Thigh lifts are an increasingly popular choice for people who have had weight-loss surgery. As they commonly explain to Milton Keynes surgeon Mr Sudip Ghosh, while they are happy with their smaller frame, they have become acutely self-conscious about the sagging skin around their thighs. During a thigh lift, Mr Ghosh will make an incision down the inner thigh; it may run from knee to groin, and perhaps along the buttock for further lift. The skin is then separated from the fat and underlying muscle, excess skin is removed and the incision closed.
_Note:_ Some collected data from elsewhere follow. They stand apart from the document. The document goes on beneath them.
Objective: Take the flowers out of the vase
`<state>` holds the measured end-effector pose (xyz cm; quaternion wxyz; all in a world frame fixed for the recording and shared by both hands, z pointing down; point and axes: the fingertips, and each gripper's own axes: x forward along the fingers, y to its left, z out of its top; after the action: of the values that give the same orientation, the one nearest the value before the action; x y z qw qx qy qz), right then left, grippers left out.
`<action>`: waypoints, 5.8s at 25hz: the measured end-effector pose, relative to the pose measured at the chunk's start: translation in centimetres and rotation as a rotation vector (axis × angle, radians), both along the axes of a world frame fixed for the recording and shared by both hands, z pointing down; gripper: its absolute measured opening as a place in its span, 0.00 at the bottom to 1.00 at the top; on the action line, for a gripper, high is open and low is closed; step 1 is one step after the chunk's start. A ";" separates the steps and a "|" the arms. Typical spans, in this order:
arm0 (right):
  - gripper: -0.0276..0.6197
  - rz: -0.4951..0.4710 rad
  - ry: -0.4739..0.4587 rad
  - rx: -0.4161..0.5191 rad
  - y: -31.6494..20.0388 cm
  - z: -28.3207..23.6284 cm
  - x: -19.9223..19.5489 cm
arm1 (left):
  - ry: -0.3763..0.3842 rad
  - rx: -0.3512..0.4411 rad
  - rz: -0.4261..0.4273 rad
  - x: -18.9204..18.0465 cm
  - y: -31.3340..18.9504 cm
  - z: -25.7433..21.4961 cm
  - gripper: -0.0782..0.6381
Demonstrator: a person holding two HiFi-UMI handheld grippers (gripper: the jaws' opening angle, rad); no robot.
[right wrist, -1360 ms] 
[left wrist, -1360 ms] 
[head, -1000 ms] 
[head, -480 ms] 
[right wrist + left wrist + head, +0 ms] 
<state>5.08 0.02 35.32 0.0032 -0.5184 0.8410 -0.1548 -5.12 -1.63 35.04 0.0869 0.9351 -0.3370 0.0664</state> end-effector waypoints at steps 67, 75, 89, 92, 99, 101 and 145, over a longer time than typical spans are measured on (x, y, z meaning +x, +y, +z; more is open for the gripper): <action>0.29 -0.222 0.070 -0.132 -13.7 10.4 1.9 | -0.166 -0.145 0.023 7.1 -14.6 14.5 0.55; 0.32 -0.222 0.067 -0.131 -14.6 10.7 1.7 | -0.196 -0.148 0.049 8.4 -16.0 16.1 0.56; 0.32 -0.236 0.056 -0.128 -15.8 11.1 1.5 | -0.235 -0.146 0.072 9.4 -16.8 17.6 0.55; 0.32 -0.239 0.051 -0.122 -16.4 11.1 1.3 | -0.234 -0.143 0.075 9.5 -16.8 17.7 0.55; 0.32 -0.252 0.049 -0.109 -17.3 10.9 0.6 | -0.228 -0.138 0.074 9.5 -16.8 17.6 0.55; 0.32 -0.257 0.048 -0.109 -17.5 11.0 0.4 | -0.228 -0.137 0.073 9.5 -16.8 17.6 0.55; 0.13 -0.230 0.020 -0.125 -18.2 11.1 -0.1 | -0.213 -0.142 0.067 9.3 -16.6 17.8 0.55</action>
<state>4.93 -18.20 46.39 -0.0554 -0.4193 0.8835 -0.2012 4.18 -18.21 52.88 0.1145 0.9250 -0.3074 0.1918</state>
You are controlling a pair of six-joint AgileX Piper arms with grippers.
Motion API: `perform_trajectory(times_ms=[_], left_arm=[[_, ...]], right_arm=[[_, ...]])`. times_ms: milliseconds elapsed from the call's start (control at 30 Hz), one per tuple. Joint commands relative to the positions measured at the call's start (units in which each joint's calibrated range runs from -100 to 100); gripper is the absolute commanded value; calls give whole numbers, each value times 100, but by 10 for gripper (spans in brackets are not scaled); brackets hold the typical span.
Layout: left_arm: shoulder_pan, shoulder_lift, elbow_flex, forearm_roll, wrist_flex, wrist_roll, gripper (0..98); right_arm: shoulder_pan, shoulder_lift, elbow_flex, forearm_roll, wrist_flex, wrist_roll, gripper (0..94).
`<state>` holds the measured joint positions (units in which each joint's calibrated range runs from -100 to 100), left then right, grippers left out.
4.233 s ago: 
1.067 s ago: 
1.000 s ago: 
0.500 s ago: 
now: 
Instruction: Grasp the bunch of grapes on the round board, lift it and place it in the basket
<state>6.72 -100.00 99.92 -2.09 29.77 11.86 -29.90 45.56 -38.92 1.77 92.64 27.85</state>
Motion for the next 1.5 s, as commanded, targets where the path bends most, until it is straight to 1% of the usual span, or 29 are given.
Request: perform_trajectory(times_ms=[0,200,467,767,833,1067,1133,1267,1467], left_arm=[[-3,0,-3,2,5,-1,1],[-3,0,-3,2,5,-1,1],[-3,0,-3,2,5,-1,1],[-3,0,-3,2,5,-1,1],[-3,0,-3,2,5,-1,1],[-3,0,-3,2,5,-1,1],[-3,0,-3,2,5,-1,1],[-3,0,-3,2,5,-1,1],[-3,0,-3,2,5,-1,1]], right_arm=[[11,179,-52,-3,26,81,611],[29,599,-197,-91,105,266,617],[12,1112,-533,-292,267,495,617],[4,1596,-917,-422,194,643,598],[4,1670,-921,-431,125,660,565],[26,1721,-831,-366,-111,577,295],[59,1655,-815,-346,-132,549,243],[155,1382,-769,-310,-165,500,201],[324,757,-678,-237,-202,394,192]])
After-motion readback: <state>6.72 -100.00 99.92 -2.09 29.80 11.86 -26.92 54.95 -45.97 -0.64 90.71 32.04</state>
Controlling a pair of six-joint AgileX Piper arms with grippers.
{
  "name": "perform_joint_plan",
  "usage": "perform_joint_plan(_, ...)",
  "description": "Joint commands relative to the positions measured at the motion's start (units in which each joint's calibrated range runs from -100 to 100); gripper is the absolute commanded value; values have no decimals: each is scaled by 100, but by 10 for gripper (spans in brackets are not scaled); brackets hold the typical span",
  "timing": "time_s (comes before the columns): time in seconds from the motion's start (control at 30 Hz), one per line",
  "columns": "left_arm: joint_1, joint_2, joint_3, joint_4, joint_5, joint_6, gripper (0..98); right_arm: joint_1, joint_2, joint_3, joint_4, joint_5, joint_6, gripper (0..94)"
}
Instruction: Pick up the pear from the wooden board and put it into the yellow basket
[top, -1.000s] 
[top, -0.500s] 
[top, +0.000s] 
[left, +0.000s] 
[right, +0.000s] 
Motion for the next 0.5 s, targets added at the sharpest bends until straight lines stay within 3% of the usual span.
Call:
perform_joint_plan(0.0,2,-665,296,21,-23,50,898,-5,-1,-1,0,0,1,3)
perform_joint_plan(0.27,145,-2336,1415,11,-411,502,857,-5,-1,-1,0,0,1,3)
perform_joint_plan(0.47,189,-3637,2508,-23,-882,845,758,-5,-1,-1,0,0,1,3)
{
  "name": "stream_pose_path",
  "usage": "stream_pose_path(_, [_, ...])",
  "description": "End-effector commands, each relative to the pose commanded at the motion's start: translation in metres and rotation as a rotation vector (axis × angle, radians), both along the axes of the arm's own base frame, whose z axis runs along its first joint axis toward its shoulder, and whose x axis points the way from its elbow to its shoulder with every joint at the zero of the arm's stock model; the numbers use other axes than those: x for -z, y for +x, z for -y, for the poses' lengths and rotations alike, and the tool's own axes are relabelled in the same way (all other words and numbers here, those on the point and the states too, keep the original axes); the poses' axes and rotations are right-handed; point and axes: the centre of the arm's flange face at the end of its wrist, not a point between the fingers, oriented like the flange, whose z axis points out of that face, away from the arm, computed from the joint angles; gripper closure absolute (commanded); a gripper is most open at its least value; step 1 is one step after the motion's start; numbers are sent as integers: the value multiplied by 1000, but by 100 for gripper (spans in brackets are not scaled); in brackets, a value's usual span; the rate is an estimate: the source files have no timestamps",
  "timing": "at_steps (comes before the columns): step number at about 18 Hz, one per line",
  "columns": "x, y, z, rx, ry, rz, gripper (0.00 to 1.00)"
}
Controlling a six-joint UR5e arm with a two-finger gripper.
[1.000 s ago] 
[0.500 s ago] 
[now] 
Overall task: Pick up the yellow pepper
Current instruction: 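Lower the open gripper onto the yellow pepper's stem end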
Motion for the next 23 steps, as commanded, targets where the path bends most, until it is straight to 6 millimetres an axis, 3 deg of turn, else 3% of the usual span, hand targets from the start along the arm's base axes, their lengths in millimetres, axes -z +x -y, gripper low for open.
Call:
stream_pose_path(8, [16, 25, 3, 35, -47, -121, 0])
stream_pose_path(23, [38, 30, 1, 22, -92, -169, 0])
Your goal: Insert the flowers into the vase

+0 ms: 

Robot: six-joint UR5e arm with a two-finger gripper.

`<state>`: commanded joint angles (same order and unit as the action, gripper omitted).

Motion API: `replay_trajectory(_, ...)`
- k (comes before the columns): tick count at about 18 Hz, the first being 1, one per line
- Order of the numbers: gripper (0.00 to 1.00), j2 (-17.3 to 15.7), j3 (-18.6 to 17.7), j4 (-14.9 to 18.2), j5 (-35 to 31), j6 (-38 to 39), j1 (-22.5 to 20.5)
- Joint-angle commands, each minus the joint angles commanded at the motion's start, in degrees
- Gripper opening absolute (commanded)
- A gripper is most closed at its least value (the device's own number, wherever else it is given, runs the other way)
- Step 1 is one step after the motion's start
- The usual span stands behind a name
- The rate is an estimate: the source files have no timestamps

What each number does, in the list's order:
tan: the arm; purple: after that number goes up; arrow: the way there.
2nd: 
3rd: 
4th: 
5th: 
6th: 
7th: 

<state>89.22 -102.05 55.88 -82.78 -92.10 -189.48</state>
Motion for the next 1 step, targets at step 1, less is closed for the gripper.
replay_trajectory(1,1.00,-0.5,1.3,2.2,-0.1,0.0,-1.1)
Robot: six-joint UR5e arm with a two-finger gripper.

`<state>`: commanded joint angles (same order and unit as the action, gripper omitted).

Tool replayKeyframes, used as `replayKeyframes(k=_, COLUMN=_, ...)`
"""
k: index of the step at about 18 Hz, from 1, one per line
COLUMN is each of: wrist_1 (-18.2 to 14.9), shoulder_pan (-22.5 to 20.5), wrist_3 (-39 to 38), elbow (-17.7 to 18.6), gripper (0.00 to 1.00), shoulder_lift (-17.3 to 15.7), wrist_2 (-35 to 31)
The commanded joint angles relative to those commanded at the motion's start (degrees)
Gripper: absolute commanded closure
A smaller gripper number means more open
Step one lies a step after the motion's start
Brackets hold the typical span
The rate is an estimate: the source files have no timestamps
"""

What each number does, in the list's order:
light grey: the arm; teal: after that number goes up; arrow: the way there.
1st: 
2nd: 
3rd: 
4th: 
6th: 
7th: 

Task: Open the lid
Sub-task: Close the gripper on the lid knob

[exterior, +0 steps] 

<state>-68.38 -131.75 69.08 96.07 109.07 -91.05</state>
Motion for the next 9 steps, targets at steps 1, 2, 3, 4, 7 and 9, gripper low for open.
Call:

What are the potential risks?
Any surgery carries a risk of complication but these risks are minimised when in the care of a team of highly experienced surgeon and anaesthetist. During a Milton Keynes thigh lift consultation, Mr Ghosh will discuss the potential risks, detailing both the general risks of surgery and those particular to this procedure. A study published in Cosmetic Surgery Times (January 2015) found that minor wound-healing complications are relatively common. Complications can include dehiscence (where the wound ruptures along the surgical suture), excess scarring, numbness, seroma (collection of fluid under the skin), haematoma (a solid swelling of clotted blood under the skin), and swelling. There is also a higher risk of infection as the inner thigh is a difficult area for healing. The study’s author, Jeffrey A. Gusenoff, MD of University of Pittsburgh Medical Center, says, ‘these can be very small yet still significant to the patient’.
What can I do to reduce the risk of my thigh lift?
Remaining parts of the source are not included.